Recombinomics Commentary
February 15, 2005

>> The news last weekend that a New York City patient had contracted a rare strain of HIV--one that resisted several drugs and was linked to rapid onset of AIDS--had a familiar ring to Dr. Julio Montaner of Vancouver.

In 2001 Montaner made news in British Columbia by announcing he and colleagues had identified a potential HIV "superbug" in two newly infected patients.
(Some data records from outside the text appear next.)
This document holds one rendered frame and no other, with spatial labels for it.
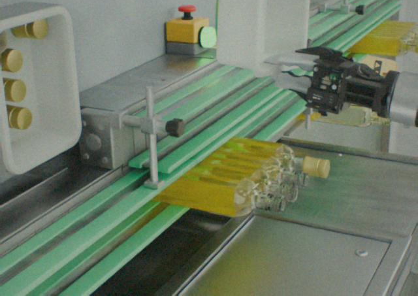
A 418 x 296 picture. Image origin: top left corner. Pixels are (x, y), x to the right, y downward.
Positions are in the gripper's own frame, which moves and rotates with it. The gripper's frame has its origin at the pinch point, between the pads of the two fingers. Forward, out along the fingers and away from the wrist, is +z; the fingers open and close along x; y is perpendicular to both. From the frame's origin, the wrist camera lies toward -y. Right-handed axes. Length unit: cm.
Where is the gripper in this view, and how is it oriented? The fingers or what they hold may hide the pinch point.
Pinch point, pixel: (272, 65)
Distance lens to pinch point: 113.7
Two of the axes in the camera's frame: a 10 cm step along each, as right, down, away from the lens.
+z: -8.8, -2.6, 3.9
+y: -4.5, 2.3, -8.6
As with the New York case, the Vancouver patients developed AIDS within months after infection and had a virus that was resistant to three anti-HIV drugs. <<

Although there are similarities between the Vancouver cluster and the NYC cluster, there may be important differences.  Establishment of a "superbug" has two minimal requirements.  One is a change in the genetic structure of the virus and the other is efficient transmission.  Since the Vancouver cluster was in 2001, it would appear that transmission was limited.  Moreover, although the Vancouver virus was associated with rapid progression and multi-drug resistances, its replication capacity (RC) was not disclosed.
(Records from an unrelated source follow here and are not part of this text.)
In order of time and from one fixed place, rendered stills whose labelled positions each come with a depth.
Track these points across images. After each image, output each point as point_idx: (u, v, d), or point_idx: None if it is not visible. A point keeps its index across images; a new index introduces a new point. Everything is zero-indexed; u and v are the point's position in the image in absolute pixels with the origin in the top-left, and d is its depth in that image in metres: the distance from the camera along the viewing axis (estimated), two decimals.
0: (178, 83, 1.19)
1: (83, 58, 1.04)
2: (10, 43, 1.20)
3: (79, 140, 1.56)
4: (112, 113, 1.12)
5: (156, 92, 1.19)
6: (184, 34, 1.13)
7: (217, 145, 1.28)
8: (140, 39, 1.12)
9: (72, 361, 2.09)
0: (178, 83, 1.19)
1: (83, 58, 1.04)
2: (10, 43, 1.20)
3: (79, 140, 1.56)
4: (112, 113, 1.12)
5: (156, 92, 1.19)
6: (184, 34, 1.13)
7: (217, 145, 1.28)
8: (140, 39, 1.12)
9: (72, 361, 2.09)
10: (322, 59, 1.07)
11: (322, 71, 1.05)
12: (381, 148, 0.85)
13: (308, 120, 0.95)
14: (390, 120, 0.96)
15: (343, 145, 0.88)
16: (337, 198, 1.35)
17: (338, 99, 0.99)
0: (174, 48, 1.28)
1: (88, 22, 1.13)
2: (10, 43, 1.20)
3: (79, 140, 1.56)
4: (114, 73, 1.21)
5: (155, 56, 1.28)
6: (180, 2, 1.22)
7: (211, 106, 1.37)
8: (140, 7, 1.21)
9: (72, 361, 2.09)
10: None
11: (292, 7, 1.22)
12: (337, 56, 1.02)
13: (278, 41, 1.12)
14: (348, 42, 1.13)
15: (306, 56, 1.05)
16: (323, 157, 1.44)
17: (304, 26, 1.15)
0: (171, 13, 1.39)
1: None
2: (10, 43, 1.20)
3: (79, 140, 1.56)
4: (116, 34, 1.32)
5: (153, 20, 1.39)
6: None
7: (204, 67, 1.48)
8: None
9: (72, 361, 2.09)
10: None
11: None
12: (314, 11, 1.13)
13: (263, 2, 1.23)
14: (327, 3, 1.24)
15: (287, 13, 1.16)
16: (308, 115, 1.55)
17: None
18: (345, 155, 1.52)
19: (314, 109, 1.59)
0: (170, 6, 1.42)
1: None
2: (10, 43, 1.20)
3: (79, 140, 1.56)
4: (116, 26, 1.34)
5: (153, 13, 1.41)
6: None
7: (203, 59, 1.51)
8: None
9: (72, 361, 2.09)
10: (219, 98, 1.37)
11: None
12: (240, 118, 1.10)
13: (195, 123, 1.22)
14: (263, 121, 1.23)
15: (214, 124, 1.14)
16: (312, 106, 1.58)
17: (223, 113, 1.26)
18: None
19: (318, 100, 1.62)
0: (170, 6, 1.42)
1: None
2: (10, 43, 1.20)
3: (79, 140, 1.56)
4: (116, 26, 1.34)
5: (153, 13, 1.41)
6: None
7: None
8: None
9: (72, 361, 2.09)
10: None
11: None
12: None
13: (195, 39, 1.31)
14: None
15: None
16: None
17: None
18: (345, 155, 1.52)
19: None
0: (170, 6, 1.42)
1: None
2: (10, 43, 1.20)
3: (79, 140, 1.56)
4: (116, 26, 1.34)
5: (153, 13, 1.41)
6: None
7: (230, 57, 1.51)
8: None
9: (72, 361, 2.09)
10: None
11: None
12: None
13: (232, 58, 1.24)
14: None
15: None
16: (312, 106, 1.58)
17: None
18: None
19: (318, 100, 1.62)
Assuming that media reports are accurate, it seems that there are three individuals who are infected with a virus that has a similar profile.  It is drug resistant, has CXCR4 tropism, and has a wild type RC.  Viruses with all three properties are rare, hence only three individuals have been identified in the ViroLogic database.
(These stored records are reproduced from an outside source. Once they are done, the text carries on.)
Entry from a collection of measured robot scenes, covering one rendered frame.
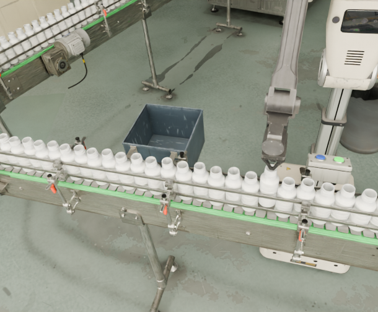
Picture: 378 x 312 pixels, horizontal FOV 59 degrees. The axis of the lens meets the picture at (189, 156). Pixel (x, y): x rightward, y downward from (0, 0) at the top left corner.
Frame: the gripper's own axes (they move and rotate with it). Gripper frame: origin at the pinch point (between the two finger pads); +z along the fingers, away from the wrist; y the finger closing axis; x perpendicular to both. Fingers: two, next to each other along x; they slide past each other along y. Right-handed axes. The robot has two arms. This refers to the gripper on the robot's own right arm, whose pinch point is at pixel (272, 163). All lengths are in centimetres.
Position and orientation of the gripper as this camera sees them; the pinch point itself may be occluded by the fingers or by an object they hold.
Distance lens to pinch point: 107.3
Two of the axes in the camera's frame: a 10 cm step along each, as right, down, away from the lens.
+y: -2.7, 7.3, -6.3
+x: 9.6, 1.3, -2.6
Moreover, the three individuals are linked in time and/or space.  The two in NYC were partners.  The patient who was HIV+ first is not cooperating, so contacts and history are lacking.  However, he probably infected his partner in the fall.  The second NYC case is cooperating, but he had as many as 100-200 partners in the fall and doesn't know the names of many.  The patient in San Diego also tested positive in the fall.  However, it is unclear if there is any physical linkage between the San Diego case and the two cases in NYC.

Thus, the current cluster is unique because all three patients are infected with a virus with three properties that are not normally found together.  In addition, the San Diego patient may not have had a physical link with the  two NYC patients.

More information on the relationship between the three cases, as well as contact tracing, can provide more information on transmission and progression.

At this point, however, the cluster is more than an isolated case.